## [ACTIVITY]
Take each line of the entries below that contains "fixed" and copy it.

Data extracted from a collection:

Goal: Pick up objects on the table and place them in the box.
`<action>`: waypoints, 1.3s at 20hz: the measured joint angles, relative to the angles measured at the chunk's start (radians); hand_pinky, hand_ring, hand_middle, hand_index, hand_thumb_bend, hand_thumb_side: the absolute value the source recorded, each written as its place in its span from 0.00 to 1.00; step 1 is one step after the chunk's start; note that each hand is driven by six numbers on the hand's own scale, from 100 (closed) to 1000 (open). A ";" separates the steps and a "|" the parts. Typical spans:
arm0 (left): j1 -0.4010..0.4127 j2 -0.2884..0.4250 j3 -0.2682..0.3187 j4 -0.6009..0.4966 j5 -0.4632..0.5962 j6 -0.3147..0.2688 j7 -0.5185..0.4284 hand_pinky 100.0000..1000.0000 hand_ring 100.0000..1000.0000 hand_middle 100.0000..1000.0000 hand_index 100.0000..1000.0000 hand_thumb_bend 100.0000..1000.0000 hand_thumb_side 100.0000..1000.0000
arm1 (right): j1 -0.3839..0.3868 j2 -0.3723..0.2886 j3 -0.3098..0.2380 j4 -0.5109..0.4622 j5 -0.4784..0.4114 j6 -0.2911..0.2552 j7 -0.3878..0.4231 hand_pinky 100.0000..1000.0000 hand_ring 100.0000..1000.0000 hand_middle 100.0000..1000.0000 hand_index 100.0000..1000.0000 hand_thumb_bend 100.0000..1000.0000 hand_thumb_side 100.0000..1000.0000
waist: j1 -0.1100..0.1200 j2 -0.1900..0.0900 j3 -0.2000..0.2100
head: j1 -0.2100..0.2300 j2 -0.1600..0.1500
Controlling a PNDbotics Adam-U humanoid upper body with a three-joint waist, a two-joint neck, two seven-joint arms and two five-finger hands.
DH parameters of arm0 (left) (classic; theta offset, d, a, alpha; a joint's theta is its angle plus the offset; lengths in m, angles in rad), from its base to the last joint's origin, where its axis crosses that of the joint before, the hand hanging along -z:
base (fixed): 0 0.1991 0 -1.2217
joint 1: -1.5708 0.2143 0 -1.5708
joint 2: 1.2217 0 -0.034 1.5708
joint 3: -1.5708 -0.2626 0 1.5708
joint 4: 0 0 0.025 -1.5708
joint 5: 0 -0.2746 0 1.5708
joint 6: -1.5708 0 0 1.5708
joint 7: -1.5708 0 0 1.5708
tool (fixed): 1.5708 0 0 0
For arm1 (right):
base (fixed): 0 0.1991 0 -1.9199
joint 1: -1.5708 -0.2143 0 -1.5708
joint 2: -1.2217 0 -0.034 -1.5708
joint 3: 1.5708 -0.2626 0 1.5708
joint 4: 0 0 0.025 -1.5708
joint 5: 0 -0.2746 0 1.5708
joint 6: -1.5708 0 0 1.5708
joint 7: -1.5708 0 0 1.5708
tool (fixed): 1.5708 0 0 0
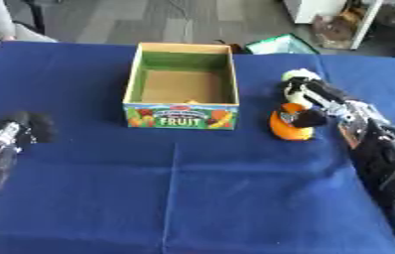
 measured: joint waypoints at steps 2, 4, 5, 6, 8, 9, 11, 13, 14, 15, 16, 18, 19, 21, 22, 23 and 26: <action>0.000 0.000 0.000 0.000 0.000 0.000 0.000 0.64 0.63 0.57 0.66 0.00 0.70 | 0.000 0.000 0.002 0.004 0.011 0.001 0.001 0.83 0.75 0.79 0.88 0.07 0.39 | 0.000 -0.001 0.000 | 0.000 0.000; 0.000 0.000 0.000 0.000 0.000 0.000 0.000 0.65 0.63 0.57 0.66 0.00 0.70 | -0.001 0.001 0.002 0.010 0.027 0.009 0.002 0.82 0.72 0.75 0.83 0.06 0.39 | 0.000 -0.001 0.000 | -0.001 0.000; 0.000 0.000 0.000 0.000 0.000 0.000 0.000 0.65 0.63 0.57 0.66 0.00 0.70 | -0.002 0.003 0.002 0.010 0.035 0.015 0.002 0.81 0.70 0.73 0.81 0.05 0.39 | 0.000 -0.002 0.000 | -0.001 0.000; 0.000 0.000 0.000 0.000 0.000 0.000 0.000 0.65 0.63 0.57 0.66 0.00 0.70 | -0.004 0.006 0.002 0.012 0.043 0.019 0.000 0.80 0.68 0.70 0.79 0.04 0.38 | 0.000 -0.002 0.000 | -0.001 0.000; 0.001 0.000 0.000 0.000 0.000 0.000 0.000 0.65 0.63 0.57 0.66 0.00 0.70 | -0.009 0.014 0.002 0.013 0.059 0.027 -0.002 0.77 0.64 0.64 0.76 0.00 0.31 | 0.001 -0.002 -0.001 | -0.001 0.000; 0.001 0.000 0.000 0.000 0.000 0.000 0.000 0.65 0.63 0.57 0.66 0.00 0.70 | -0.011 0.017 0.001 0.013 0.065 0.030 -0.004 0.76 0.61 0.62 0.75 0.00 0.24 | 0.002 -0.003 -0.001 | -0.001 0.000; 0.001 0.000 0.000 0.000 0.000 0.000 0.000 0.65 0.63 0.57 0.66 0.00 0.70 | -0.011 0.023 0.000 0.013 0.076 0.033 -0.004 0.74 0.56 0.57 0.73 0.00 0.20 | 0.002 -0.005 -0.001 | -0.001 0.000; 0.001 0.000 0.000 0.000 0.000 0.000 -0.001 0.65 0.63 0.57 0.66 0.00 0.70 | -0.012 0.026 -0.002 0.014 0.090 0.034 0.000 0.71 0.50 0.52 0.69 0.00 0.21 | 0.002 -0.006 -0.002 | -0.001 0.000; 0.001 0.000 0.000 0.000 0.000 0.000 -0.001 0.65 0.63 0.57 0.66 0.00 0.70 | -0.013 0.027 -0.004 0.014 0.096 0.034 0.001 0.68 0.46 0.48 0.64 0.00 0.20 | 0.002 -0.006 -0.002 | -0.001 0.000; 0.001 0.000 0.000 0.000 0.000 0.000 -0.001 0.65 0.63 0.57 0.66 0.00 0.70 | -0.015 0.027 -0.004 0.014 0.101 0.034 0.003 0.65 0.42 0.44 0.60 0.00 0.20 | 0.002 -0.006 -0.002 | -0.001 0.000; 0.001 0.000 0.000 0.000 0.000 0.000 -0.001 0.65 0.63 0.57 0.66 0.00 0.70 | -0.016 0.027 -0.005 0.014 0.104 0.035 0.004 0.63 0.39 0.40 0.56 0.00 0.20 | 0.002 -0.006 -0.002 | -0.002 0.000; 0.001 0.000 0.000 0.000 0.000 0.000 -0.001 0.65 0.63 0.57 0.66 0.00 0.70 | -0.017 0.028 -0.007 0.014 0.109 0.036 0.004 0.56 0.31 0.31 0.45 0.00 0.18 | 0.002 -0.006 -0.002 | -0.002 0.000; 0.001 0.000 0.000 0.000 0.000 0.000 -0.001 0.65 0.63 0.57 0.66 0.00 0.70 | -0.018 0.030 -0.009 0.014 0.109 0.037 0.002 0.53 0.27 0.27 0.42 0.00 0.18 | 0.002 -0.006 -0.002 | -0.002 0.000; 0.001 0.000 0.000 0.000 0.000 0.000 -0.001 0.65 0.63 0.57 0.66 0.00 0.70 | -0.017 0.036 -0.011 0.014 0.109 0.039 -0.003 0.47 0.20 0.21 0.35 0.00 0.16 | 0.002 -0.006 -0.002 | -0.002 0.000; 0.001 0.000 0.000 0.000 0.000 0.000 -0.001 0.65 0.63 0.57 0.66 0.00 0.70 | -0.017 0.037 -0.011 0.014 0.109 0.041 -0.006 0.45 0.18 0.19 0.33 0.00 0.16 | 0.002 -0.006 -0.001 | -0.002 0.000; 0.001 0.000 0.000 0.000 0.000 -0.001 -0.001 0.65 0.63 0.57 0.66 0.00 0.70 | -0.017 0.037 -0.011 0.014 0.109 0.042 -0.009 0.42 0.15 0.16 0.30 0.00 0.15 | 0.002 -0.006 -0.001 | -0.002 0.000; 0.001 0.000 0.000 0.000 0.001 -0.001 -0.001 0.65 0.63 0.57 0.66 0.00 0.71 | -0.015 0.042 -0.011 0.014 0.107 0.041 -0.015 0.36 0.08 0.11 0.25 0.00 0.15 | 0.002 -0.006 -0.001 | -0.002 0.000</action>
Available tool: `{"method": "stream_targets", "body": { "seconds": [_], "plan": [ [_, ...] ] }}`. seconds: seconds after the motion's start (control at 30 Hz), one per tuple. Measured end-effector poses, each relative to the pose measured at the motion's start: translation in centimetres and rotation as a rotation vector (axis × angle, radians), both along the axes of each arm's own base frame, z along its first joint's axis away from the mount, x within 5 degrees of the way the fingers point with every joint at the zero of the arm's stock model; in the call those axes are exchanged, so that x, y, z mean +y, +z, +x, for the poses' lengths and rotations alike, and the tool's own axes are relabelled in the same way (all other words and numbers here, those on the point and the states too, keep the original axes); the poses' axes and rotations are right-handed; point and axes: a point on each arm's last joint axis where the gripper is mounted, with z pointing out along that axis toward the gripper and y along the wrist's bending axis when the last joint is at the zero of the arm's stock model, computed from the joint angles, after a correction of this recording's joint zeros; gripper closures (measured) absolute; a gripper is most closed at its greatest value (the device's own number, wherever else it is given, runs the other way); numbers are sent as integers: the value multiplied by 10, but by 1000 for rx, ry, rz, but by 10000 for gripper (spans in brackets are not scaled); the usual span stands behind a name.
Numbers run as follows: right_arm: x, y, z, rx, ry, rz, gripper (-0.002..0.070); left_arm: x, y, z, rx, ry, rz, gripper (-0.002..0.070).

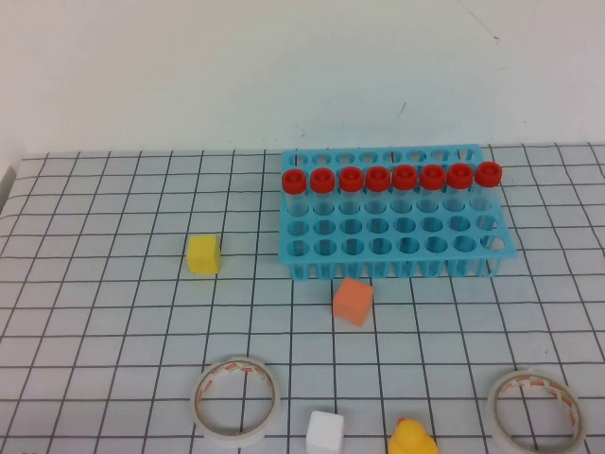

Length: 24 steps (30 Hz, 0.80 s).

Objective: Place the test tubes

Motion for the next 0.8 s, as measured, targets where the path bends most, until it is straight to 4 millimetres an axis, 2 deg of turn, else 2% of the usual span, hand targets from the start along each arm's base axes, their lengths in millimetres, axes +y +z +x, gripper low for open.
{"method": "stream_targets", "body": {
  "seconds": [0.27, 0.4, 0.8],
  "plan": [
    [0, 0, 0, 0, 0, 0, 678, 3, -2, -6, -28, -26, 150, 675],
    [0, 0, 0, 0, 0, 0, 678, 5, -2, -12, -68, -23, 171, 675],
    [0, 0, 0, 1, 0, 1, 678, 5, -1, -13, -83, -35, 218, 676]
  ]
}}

## [EXERCISE RESULT]
base (fixed): 0 0.1991 0 -1.2217
tool (fixed): 1.5708 0 0 0
base (fixed): 0 0.1991 0 -1.9199
tool (fixed): 1.5708 0 0 0

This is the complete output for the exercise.